►

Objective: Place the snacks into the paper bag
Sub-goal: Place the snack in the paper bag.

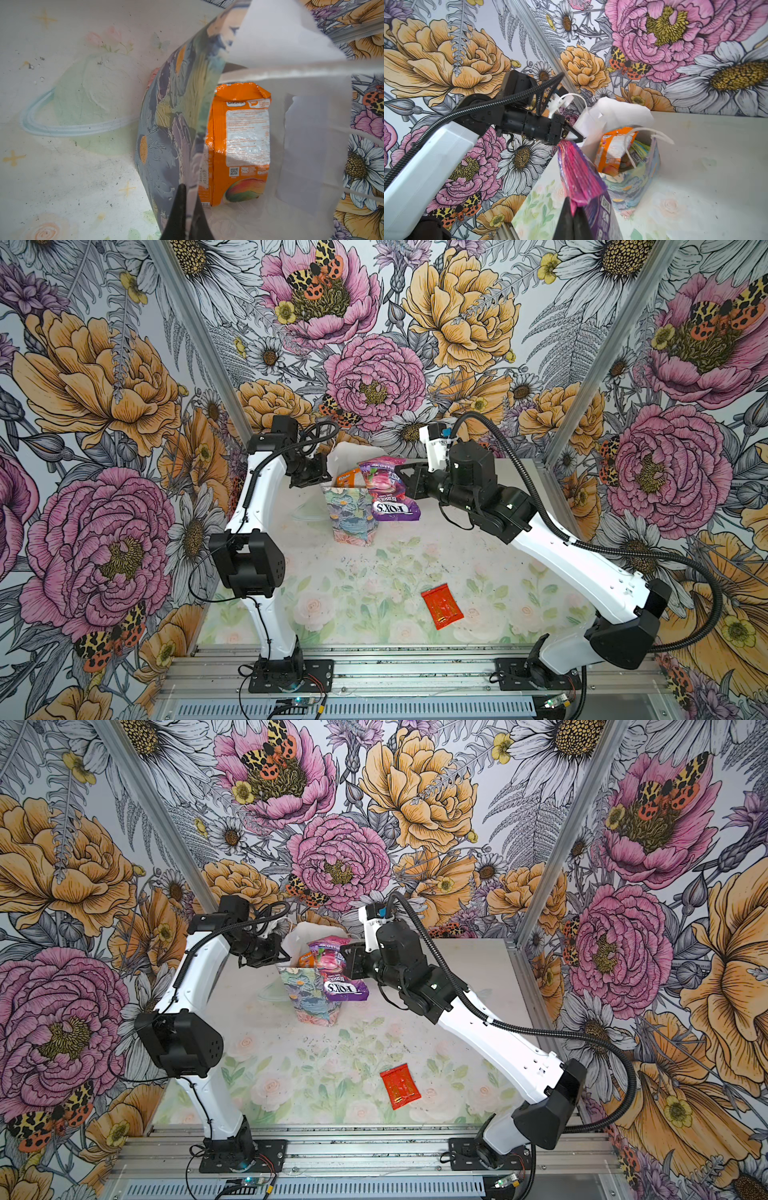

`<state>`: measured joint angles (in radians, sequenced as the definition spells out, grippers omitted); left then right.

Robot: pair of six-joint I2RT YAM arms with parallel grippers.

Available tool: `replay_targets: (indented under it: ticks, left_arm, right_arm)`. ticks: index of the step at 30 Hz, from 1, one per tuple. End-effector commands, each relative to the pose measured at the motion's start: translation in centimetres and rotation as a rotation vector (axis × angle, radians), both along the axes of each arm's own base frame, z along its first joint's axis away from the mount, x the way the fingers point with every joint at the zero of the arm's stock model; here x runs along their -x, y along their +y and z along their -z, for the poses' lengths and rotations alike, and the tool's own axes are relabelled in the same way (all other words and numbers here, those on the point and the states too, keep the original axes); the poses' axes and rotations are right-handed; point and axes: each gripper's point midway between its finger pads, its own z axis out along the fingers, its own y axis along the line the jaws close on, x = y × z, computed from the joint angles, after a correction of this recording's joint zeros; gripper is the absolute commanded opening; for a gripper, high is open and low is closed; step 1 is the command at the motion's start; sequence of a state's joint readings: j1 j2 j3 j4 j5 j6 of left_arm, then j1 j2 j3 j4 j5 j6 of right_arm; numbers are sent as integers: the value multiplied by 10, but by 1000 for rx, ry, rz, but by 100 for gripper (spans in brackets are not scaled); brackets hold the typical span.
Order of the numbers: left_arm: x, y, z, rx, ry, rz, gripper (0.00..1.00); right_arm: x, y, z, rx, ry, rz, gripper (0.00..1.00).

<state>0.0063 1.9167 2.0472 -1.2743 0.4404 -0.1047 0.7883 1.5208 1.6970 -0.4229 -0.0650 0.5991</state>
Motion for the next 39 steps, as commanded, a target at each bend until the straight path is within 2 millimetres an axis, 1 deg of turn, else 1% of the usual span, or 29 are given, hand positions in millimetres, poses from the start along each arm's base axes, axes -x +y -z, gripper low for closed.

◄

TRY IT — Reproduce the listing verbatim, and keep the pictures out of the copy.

TASK ANSWER —
Objective: Place the snacks into the paper bag
Sub-goal: Place the snack in the paper bag.


`<state>`: measured joint angles (in radians, sequenced as the definition spells out, grippers omitted); left then right.

Robot: pair of six-joint I2RT YAM arms with parallel grippers.

Available tool: `replay_targets: (indented under it: ticks, left_arm, right_arm)`. ticks: index of the step at 30 Hz, from 1, one per tuple. End-effector commands, each relative to the pose measured at the motion's start: translation in centimetres and rotation as a rotation vector (axis × angle, radians), both along the axes of each arm's own base frame, z along its first joint's axis away from the mount, x the way the fingers point with every joint at the zero of the arm's stock model; here x runs along their -x, y along their +y and z along their -z, for the poses' lengths and rotations alike, and the tool's own axes are relabelled in the same way (all other words and numbers here, those on the point and the states too, keep the original axes); the poses' axes and rotations are right-handed; point and axes: each gripper's point midway between its finger pads, its own z axis out along the fingers, its own y axis along the line the jaws close on, x = y × z, computed from the joint angles, after a correction of this recording's joint zeros; gripper is the absolute commanded opening; for a gripper, high is open and low is closed; step 1 is the command at the motion's start; sequence of a state's joint readings: j1 j2 j3 j4 j5 j6 of left_arm, then j1 j2 j3 j4 j5 j6 of right_arm; numbers are sent as integers: the value multiplied by 10, but by 1000 for rx, ry, rz, but by 100 for gripper (spans in brackets are not scaled); brackets hold the typical span.
Order of the numbers: left_arm: x, y, z, rx, ry, rz, gripper (0.00..1.00); right_arm: x, y, z, rx, ry, rz, gripper (0.00..1.00).

<state>0.0063 1.9167 2.0472 -1.2743 0.4404 -0.1047 0.7883 1.5208 1.6970 -0.4229 -0.0650 0.5991</state>
Motion for the next 39 steps, as commanded, a target at each bend until the straight path is within 2 millimetres an axis, 1 deg of turn, else 1% of the usual span, or 29 are given, hand positions in millimetres, poses from the start along each arm's base axes, axes -x +y -z, gripper low for closed.

Work on this exercise is now complete.